Culture and Commitment

When should advertisers focus on you versus your entire family?

Based on the research of

Nidhi Agrawal

Durairaj Maheswaran

Imagine two advertisements for a personal digital assistant (PDA) brand. The first highlights “self-focused” or individualist product benefits, such as enhanced productivity and organization. The second focuses instead on “collectivist” or group benefits, such as connecting with friends and family. Under which circumstances would each of these advertisements be more persuasive? Nidhi Agrawal (Marketing) and Durairaj Maheswaran (New York University; Kellogg marketing Ph.D.) addressed this question by investigating the role of culture and brand commitment in advertising effectiveness.

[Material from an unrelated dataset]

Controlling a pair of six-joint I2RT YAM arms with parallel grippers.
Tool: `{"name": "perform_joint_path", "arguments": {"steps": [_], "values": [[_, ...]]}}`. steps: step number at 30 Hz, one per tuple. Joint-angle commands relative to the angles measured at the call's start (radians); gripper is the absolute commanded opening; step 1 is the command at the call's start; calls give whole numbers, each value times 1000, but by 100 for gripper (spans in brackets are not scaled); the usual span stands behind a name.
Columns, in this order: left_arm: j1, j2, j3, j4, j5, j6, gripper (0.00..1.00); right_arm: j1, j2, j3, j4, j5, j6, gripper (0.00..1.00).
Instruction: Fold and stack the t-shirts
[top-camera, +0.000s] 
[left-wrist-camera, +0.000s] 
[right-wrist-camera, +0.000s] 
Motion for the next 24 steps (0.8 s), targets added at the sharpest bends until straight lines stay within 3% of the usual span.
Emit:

Prior research on self-construal, the extent to which individuals view themselves as an individuated entity or in relation to others, has shown that the independent self is the more prevalent view in Western cultures. On the other hand, the collectivist or interdependent self tends to dominate in Eastern cultures. Therefore, one might assume that advertising claims consistent with one’s chronic self-construal would be more effective. Indeed, some research has found that individualist appeals are more persuasive in Western cultures and collectivist claims are more persuasive in Eastern cultures. Researchers have devoted little attention to personality or psychological processes that distinguish highly committed consumers from those who lack brand commitment.The complication is that one’s self-construal can change within a specific context or for a certain time, a condition known as latent self-construal. For example, even an American who chronically expresses an independent self-construal might temporarily adopt an interdependent self-construal based on specific circumstances or external factors. Researchers have shown that advertising messages compatible with either the chronic or latent self can be effective. Agrawal and Maheswaran set out to identify the conditions under which each of these self-construals—chronic or latent—exhibits greater influence in the evaluation of an advertising message.

Brand Commitment and Self
The researchers hypothesized that individuals with strong prior attitudes favoring a brand (high brand commitment) would rely on their chronic self-construal when evaluating an advertising message. They argued that consumers who are loyal or attached to a particular brand associate their chronic self with the brand and would be more likely to discount or override a latent self construal. In contrast, consumers with low brand commitment would be more swayed by contextual cues and influenced by the activation of their latent self-construal. Revisiting the PDA example, Agrawal and Maheswaran predicted that consumers who were already highly committed to the specific PDA brand would rely on their chronic self-construal when evaluating an advertising message, even if their latent self had been temporarily activated. However, consumers with low brand commitment were expected to evaluate an advertisement more favorably when consistent with the latent self-construal that had recently been activated.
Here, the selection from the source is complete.